> **TO DO**
Exactly the lines from the one with "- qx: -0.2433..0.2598" through the final line of the listing below should appear in the answer, and no others.

> **RECORDED DATA**
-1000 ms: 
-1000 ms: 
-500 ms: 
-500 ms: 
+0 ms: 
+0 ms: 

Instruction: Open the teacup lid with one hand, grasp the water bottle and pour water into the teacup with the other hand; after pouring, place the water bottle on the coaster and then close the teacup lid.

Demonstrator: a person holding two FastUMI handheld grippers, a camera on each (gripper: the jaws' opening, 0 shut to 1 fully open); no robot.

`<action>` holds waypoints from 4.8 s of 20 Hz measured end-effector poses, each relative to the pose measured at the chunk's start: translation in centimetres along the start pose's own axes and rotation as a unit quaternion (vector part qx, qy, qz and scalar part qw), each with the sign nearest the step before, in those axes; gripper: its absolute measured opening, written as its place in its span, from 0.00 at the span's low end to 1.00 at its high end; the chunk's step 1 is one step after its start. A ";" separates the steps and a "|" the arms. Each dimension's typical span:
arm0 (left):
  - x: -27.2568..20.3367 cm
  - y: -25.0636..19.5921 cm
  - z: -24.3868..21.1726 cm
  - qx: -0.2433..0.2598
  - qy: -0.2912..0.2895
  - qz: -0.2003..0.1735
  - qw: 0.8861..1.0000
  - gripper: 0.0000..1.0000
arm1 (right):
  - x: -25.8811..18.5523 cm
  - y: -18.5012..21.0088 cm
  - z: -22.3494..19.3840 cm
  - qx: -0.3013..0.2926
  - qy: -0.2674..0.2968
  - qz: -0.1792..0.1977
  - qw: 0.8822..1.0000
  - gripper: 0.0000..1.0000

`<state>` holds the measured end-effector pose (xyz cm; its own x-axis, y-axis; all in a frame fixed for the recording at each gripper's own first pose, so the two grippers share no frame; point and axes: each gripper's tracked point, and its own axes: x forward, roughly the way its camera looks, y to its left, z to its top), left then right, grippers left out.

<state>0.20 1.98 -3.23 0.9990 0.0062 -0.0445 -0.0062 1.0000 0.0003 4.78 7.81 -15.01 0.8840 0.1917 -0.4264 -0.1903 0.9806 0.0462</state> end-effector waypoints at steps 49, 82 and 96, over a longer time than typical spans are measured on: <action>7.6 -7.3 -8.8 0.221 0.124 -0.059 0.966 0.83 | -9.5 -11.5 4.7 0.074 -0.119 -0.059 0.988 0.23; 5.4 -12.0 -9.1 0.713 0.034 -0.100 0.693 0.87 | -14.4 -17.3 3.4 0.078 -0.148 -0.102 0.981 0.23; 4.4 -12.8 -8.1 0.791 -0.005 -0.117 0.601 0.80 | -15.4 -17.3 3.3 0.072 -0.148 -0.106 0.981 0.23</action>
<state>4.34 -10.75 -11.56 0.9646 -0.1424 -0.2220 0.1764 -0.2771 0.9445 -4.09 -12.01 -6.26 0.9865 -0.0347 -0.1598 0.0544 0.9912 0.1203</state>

> **OUTPUT FOR THIS TASK**
  - qx: -0.2433..0.2598
  - qy: -0.2912..0.2895
  - qz: -0.2003..0.1735
  - qw: 0.8861..1.0000
  - gripper: 0.0000..1.0000
arm1 (right):
  - x: -25.8811..18.5523 cm
  - y: -18.5012..21.0088 cm
  - z: -22.3494..19.3840 cm
  - qx: -0.3013..0.2926
  - qy: -0.2674..0.2968
  - qz: -0.1792..0.1977
  - qw: 0.8822..1.0000
  - gripper: 0.0000..1.0000

`<state>` holds the measured end-effector pose (xyz cm; its own x-axis, y-axis; all in a frame fixed for the recording at each gripper's own first pose, so the two grippers share no frame; point and axes: each gripper's tracked point, and its own axes: x forward, roughly the way its camera looks, y to its left, z to its top), left then right, grippers left out.

<state>0.20 1.98 -3.23 0.9990 0.0062 -0.0445 -0.0062 1.0000 0.0003 4.78 7.81 -15.01 0.8840 0.1917 -0.4264 -0.1903 0.9806 0.0462</state> end-effector waypoints at steps 49, 82 and 96, over a longer time than typical spans are measured on: <action>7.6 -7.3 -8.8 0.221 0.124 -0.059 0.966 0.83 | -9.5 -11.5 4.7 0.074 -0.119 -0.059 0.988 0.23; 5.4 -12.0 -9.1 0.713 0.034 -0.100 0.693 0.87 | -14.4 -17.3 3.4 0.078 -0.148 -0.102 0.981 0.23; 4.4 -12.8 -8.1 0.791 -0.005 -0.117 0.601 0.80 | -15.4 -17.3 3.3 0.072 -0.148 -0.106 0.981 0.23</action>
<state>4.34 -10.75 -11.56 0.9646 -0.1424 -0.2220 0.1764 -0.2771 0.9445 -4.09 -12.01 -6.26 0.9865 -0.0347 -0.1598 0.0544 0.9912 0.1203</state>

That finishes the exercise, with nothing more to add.